Source:  Biographical Memoirs of Wyandot Co., Ohio - Published 1902 - Page 140

  JOHN SINGLETON COPLEY, one of the two great painters who laid the foundation of true American art, was born in Boston in 1737, one year earlier than his great contemporary, Benjamin West.  His education was limited to the common schools of that time, and his training in art he obtained by his own observation and experiments solely.  When he was about seventeen years old he had mapped out his future, however, by choosing painting as his profession.  If he ever studied under any teacher in his early efforts, we have no authentic account of it, and tradition credits the young artist’s wonderful success entirely to his own talent and untiring effort.  It is almost incredible that at the age of twenty-three years his income from his works aggregated fifteen hundred dollars per annum, a very great sum in those days.  In 1774 he went to Europe in search of material for study, which was so rare in his native land.  After some time spent in Italy he finally took up his permanent residence in England.  In 1783 he was made a member of the Royal Academy, and later his son had the high honor of becoming lord chancellor of England and Lord Lyndhurst.
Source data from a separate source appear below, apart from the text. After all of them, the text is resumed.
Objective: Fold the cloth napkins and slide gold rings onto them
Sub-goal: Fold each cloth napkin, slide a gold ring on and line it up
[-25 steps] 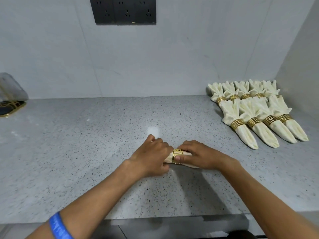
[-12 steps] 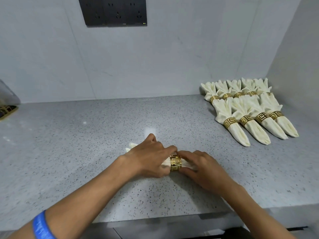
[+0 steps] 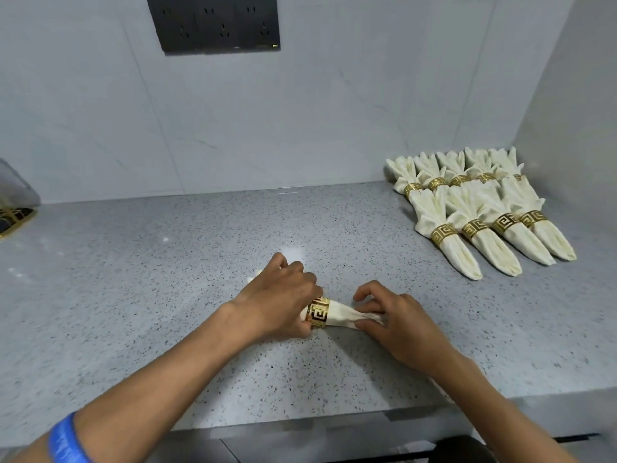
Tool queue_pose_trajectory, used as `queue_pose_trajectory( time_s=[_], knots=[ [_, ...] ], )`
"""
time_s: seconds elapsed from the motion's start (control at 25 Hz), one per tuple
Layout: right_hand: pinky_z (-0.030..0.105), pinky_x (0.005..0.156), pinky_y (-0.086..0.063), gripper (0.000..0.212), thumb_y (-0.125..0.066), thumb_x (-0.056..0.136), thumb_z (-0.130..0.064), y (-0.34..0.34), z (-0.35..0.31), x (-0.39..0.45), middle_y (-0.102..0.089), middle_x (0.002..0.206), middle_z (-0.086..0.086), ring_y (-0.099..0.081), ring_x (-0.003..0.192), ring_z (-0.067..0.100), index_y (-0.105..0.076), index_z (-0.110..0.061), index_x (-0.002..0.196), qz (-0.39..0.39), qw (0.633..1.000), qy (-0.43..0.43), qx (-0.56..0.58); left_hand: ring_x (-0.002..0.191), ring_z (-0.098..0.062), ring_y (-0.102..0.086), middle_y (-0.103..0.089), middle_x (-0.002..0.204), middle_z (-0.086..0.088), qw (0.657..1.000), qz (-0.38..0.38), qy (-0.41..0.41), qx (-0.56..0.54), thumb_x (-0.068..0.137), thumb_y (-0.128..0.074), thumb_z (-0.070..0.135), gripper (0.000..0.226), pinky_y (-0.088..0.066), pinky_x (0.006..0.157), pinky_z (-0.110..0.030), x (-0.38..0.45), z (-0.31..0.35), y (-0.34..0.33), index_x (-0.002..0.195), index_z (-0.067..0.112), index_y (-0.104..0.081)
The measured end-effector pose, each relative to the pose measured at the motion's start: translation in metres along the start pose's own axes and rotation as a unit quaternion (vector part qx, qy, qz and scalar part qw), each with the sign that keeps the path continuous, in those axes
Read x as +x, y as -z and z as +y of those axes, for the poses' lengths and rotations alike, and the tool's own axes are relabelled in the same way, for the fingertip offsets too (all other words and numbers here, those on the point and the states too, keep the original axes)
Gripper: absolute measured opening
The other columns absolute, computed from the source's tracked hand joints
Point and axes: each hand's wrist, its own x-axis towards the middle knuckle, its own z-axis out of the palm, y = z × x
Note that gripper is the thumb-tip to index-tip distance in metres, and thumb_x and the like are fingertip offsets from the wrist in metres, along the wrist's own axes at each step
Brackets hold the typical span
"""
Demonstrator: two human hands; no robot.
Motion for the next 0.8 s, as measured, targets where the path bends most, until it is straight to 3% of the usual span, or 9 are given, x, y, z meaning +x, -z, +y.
queue_pose_trajectory(
  time_s=[0.2, 0.32, 0.44, 0.56, 0.6, 0.68, 0.8],
  knots=[
    [0.015, 0.079, -0.049, 0.029, -0.074, 0.086, -0.028, 0.006, -0.019, -0.015, -0.072, 0.103, -0.019, -0.065, 0.093, -0.001, -0.051, -0.034, 0.102, -0.006, 1.000, -0.019, 0.013, 0.102, -0.014, -0.049, -0.061, 0.100, 0.011, 0.999, 0.013, -0.031, 0.033, 0.078, -0.059, 0.050, 0.033, -0.029, 0.098, -0.039, 0.004, 0.000, -0.001, 0.106, 0.032, -0.063],
    [0.015, 0.060, -0.046, 0.022, -0.069, 0.088, -0.029, -0.009, -0.040, -0.038, -0.064, 0.092, -0.015, -0.059, 0.074, 0.002, -0.048, -0.033, 0.094, 0.026, 0.999, -0.031, -0.024, 0.115, -0.020, -0.051, -0.062, 0.118, 0.006, 0.996, 0.070, -0.032, 0.051, 0.071, -0.071, 0.046, 0.049, -0.032, 0.107, -0.050, 0.001, 0.002, -0.008, 0.117, 0.032, -0.063],
    [0.018, 0.057, -0.034, 0.025, -0.068, 0.086, -0.032, -0.035, -0.064, -0.055, -0.054, 0.084, -0.015, -0.050, 0.068, 0.006, -0.043, -0.033, 0.088, 0.055, 0.998, -0.028, -0.021, 0.121, -0.022, -0.049, -0.051, 0.133, 0.001, 0.977, 0.169, 0.109, -0.071, 0.074, -0.075, 0.042, 0.065, -0.037, 0.104, -0.046, -0.019, 0.022, -0.027, 0.131, 0.027, -0.049],
    [0.015, 0.056, -0.035, 0.023, -0.064, 0.088, -0.047, -0.039, -0.069, -0.053, -0.055, 0.075, -0.016, -0.053, 0.065, 0.005, -0.047, -0.032, 0.085, 0.098, 0.992, -0.056, 0.052, 0.113, -0.004, -0.042, -0.044, 0.120, 0.020, 0.910, 0.172, 0.245, -0.287, 0.078, -0.064, 0.048, 0.053, -0.035, 0.101, -0.034, -0.041, 0.047, -0.040, 0.124, 0.037, -0.041],
    [0.014, 0.057, -0.037, 0.019, -0.061, 0.090, -0.048, -0.034, -0.066, -0.047, -0.057, 0.077, -0.016, -0.055, 0.068, 0.003, -0.050, -0.033, 0.088, 0.132, 0.985, -0.069, 0.089, 0.112, 0.000, -0.041, -0.044, 0.118, 0.025, 0.886, 0.158, 0.256, -0.352, 0.076, -0.060, 0.055, 0.053, -0.036, 0.101, -0.033, -0.043, 0.049, -0.041, 0.123, 0.041, -0.041],
    [0.013, 0.067, -0.044, 0.019, -0.061, 0.092, -0.039, -0.023, -0.050, -0.030, -0.060, 0.101, -0.019, -0.056, 0.084, -0.004, -0.054, -0.033, 0.110, 0.136, 0.980, -0.088, 0.114, 0.118, 0.003, -0.041, -0.044, 0.122, 0.028, 0.849, 0.137, 0.256, -0.442, 0.070, -0.056, 0.064, 0.064, -0.038, 0.103, -0.033, -0.040, 0.045, -0.041, 0.129, 0.044, -0.040],
    [0.023, 0.089, -0.048, 0.072, -0.071, 0.084, -0.029, -0.009, -0.026, 0.005, -0.047, 0.136, -0.016, -0.048, 0.113, -0.001, -0.032, -0.039, 0.144, -0.040, 0.993, -0.077, 0.076, 0.132, -0.004, -0.037, -0.041, 0.141, 0.018, 0.822, 0.073, 0.238, -0.512, 0.063, -0.067, 0.060, 0.089, -0.038, 0.109, -0.038, -0.023, 0.026, -0.040, 0.144, 0.043, -0.033]
  ],
)
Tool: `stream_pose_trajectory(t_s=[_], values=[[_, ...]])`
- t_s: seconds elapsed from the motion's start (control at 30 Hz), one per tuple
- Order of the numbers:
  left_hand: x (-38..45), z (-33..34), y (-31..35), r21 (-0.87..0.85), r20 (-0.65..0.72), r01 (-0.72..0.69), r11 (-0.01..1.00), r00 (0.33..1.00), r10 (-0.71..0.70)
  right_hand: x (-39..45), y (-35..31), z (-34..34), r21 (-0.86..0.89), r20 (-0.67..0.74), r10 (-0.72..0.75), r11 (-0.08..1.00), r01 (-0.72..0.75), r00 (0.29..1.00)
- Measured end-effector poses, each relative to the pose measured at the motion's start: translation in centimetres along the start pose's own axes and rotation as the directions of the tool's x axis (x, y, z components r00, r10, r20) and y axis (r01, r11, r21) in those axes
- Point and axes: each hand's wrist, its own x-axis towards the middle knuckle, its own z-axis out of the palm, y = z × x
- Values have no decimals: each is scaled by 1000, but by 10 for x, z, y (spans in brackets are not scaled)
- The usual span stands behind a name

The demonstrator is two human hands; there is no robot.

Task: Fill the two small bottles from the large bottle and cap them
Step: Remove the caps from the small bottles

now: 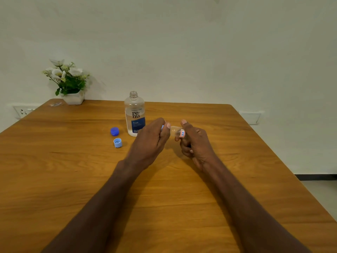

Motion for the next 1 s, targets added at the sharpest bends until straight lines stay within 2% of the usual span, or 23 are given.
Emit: stream_pose_trajectory(t_s=[0.13,0.23,0.33,0.5,0.63,0.73,1.0], values=[[0,5,7,-100,-21,36,994,999,-38,-1,0,-2,2,5,-34,999,34,999],[-1,7,12,-156,-36,132,979,990,-139,0,-4,-4,-96,12,-165,982,165,986],[-1,5,16,-257,-46,163,952,982,-181,-1,-6,-4,-171,33,-270,947,272,962],[0,4,13,-387,-75,176,905,972,-221,-1,-3,-7,-164,1,-272,949,269,962],[6,4,12,-565,-112,179,806,950,-290,0,-5,-11,-91,-24,-216,973,213,976],[8,4,8,-659,-96,199,726,934,-343,1,-5,-11,-12,7,-167,986,167,986],[8,3,4,-691,-79,222,688,923,-378,1,-3,-10,80,61,-116,991,111,991]])
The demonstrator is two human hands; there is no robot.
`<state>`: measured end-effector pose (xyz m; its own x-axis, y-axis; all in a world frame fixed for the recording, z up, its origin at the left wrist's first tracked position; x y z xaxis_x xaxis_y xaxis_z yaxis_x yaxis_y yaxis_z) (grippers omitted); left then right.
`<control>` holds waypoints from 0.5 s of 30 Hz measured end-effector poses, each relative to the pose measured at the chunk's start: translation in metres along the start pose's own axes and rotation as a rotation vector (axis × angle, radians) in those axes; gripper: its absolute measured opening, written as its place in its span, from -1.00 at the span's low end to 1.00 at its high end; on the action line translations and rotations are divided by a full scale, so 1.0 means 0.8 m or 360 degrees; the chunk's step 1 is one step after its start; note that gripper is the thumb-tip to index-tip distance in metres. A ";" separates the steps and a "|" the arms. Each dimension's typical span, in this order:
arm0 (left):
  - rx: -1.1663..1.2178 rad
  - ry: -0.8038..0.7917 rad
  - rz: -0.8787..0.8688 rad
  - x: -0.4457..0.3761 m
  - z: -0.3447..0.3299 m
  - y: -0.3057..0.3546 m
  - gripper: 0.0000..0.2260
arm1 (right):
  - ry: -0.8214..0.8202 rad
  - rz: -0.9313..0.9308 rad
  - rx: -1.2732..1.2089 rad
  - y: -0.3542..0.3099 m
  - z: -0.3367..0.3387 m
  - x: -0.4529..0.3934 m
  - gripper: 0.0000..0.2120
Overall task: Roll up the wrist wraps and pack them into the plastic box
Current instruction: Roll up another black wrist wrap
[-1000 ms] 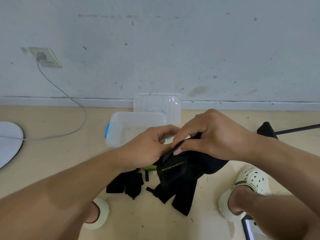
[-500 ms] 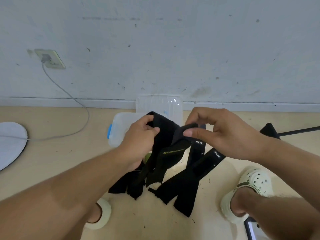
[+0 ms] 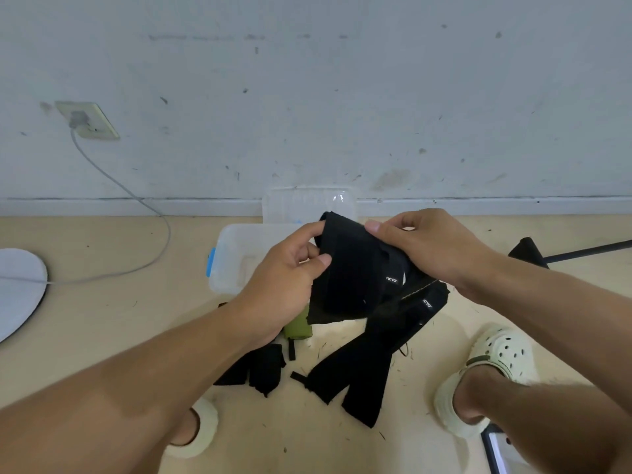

     Many specimens of Copley's work are to be found in the Memorial Hall at Harvard and in the Boston Museum, as well as a few of the works upon which he modeled his style.  Copley was essentially a portrait painter, though his historical paintings attained great celebrity, his masterpiece being his "Death of Major Pierson,” though that distinction has by some been given to his “Death of Chatham.”  It is said that he never saw a good picture until he was thirty-five years old, yet his portraits prior to that period are regarded as rare specimens.  He died in 1815.